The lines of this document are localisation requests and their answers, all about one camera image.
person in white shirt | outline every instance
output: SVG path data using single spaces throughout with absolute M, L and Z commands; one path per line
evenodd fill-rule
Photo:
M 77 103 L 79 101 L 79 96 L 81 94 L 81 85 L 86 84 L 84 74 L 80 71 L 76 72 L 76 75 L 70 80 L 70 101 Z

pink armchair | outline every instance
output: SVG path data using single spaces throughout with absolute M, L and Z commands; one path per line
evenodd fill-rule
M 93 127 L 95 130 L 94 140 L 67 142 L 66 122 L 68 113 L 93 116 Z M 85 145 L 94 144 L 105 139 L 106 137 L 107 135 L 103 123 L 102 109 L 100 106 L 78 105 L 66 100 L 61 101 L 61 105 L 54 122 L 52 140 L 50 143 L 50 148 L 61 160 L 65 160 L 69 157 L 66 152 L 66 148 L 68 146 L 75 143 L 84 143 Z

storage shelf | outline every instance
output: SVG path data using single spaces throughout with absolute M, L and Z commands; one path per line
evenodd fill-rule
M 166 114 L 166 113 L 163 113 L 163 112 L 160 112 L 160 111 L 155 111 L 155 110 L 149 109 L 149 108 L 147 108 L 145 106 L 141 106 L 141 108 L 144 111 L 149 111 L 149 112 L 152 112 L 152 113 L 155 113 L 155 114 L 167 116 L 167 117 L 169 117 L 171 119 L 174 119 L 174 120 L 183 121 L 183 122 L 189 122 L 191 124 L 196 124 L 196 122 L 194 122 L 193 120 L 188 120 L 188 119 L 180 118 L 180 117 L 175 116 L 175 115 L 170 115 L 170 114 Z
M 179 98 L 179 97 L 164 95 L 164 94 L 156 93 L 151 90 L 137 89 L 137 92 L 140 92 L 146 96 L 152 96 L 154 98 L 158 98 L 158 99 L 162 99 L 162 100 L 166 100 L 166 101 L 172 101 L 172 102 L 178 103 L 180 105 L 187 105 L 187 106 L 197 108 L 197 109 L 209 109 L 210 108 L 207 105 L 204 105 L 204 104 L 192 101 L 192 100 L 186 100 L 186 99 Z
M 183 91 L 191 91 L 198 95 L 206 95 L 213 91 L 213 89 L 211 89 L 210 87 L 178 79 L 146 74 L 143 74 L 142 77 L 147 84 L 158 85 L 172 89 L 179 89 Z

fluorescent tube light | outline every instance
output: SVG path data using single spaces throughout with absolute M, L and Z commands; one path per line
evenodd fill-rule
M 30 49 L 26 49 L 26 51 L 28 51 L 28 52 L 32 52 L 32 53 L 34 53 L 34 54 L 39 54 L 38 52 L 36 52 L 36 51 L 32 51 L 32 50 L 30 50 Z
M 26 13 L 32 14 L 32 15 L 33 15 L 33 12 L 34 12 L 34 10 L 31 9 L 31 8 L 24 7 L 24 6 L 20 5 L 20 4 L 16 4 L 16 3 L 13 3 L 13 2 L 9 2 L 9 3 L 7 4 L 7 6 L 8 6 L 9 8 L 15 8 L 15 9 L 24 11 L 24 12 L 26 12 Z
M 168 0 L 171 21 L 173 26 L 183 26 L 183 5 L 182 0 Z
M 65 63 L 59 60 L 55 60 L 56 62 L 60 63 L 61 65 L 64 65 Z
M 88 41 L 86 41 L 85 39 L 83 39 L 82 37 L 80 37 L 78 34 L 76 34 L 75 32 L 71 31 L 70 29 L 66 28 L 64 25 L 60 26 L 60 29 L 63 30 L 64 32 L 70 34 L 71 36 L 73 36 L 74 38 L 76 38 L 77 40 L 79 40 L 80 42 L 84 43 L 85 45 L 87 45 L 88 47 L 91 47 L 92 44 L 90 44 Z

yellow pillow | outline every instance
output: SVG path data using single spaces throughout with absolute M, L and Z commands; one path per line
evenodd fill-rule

========

The full listing must come back exactly as given.

The lines of this document are localisation requests and their answers, all about one camera image.
person in white shirt | outline every instance
output: SVG path data using single spaces throughout with absolute M, L and Z commands; one path per line
evenodd fill-rule
Photo:
M 77 103 L 79 101 L 79 96 L 81 94 L 81 85 L 86 84 L 84 74 L 80 71 L 76 72 L 76 75 L 70 80 L 70 101 Z

pink armchair | outline every instance
output: SVG path data using single spaces throughout with absolute M, L and Z commands; one path per line
evenodd fill-rule
M 93 127 L 95 130 L 94 140 L 67 142 L 66 122 L 68 113 L 93 116 Z M 85 145 L 94 144 L 105 139 L 106 137 L 107 135 L 103 123 L 102 109 L 100 106 L 78 105 L 66 100 L 61 101 L 61 105 L 54 122 L 52 140 L 50 143 L 50 148 L 61 160 L 65 160 L 69 157 L 66 152 L 66 148 L 68 146 L 75 143 L 84 143 Z

storage shelf | outline every instance
output: SVG path data using single spaces throughout with absolute M, L and Z commands; one path per line
evenodd fill-rule
M 166 114 L 166 113 L 163 113 L 163 112 L 160 112 L 160 111 L 155 111 L 155 110 L 149 109 L 149 108 L 147 108 L 145 106 L 141 106 L 141 108 L 144 111 L 149 111 L 149 112 L 152 112 L 152 113 L 155 113 L 155 114 L 167 116 L 167 117 L 169 117 L 171 119 L 174 119 L 174 120 L 183 121 L 183 122 L 189 122 L 191 124 L 196 124 L 196 122 L 194 122 L 193 120 L 188 120 L 188 119 L 180 118 L 180 117 L 175 116 L 175 115 L 170 115 L 170 114 Z
M 179 98 L 179 97 L 164 95 L 164 94 L 156 93 L 151 90 L 137 89 L 137 92 L 140 92 L 146 96 L 152 96 L 154 98 L 158 98 L 158 99 L 162 99 L 162 100 L 166 100 L 166 101 L 172 101 L 172 102 L 178 103 L 180 105 L 187 105 L 187 106 L 197 108 L 197 109 L 209 109 L 210 108 L 207 105 L 204 105 L 204 104 L 192 101 L 192 100 L 186 100 L 186 99 Z
M 183 91 L 191 91 L 198 95 L 206 95 L 213 91 L 213 89 L 211 89 L 210 87 L 178 79 L 146 74 L 143 74 L 142 77 L 147 84 L 158 85 L 172 89 L 179 89 Z

fluorescent tube light | outline every instance
output: SVG path data using single spaces throughout with absolute M, L and Z commands; one path per line
evenodd fill-rule
M 30 49 L 26 49 L 26 51 L 28 51 L 28 52 L 32 52 L 32 53 L 34 53 L 34 54 L 39 54 L 38 52 L 36 52 L 36 51 L 32 51 L 32 50 L 30 50 Z
M 26 13 L 32 14 L 32 15 L 33 15 L 33 12 L 34 12 L 34 10 L 31 9 L 31 8 L 24 7 L 24 6 L 20 5 L 20 4 L 16 4 L 16 3 L 13 3 L 13 2 L 9 2 L 9 3 L 7 4 L 7 6 L 8 6 L 9 8 L 15 8 L 15 9 L 24 11 L 24 12 L 26 12 Z
M 168 0 L 171 21 L 173 26 L 183 26 L 183 5 L 182 0 Z
M 65 63 L 59 60 L 55 60 L 56 62 L 60 63 L 61 65 L 64 65 Z
M 88 41 L 86 41 L 85 39 L 83 39 L 82 37 L 80 37 L 78 34 L 76 34 L 75 32 L 71 31 L 70 29 L 66 28 L 64 25 L 60 26 L 60 29 L 63 30 L 64 32 L 70 34 L 71 36 L 73 36 L 74 38 L 76 38 L 77 40 L 79 40 L 80 42 L 84 43 L 85 45 L 87 45 L 88 47 L 91 47 L 92 44 L 90 44 Z

yellow pillow | outline every instance
output: SVG path data using single spaces throughout with absolute M, L and Z commands; one path per line
evenodd fill-rule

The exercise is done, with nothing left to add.